Goal of the exercise — Say how many lines of the listing below include "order". Write only that number.

Dataset section —
══════════

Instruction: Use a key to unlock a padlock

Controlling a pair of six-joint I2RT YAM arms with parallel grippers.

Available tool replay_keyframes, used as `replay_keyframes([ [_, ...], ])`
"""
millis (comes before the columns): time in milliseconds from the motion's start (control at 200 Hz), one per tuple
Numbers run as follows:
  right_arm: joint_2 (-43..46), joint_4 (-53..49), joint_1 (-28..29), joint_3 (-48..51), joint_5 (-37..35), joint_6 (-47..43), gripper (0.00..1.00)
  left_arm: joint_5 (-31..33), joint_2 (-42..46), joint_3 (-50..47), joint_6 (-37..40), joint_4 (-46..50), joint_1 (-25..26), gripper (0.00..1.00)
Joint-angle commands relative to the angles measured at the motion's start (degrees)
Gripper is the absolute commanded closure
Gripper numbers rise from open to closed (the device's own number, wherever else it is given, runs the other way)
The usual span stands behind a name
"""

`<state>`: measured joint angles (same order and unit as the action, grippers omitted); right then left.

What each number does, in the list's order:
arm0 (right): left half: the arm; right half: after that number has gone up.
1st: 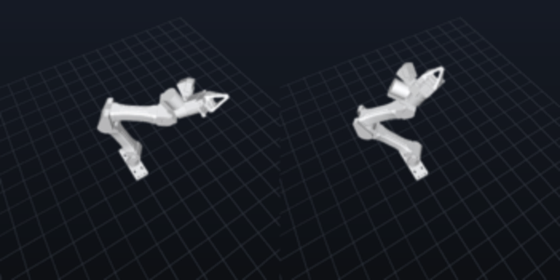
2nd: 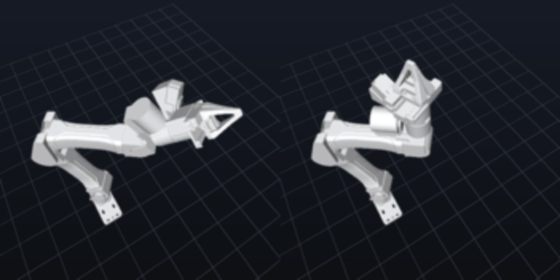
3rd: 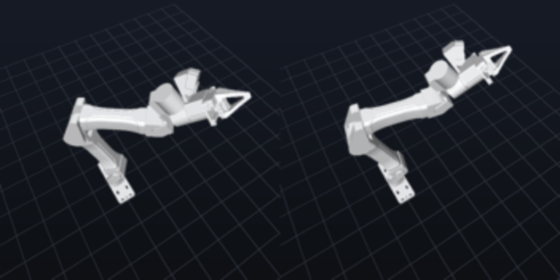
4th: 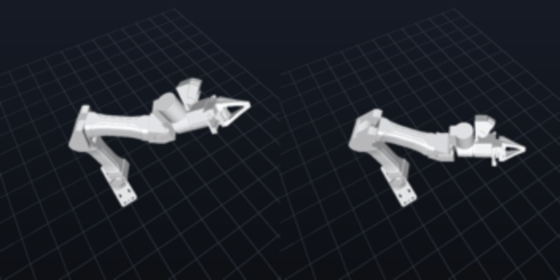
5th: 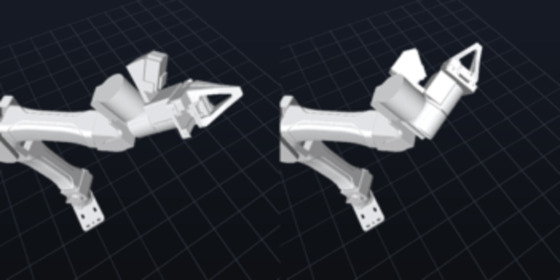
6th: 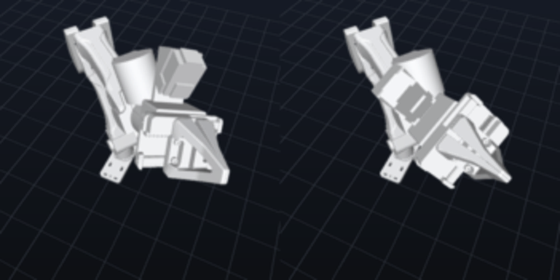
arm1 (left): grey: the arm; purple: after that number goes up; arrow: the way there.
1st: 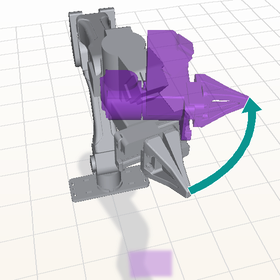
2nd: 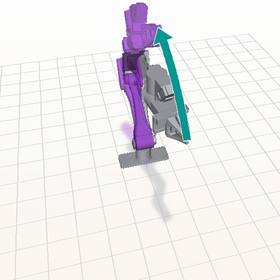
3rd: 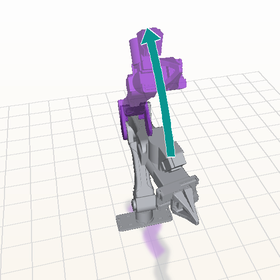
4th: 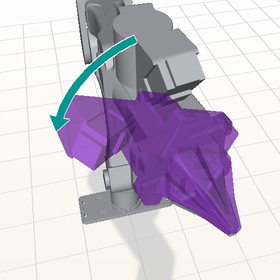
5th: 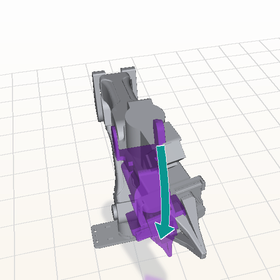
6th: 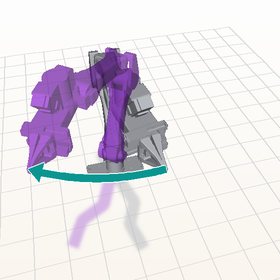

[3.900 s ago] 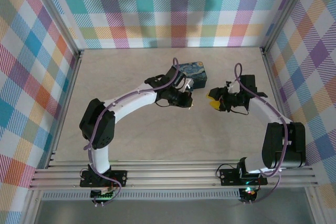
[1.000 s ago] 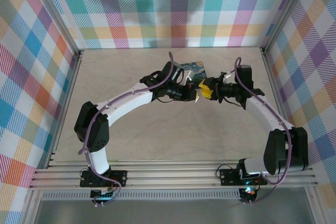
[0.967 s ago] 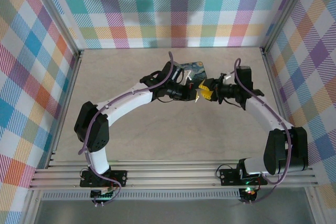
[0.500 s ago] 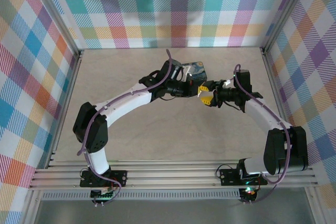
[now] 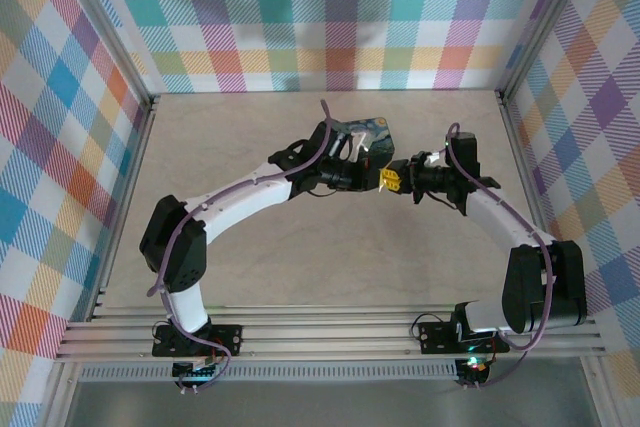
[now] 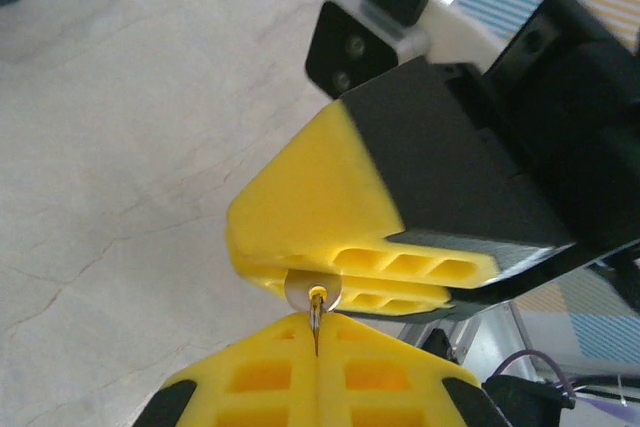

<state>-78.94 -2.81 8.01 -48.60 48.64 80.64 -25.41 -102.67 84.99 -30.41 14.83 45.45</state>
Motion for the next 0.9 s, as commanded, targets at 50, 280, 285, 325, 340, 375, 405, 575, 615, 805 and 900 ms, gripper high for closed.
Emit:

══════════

Answer to the problem — 2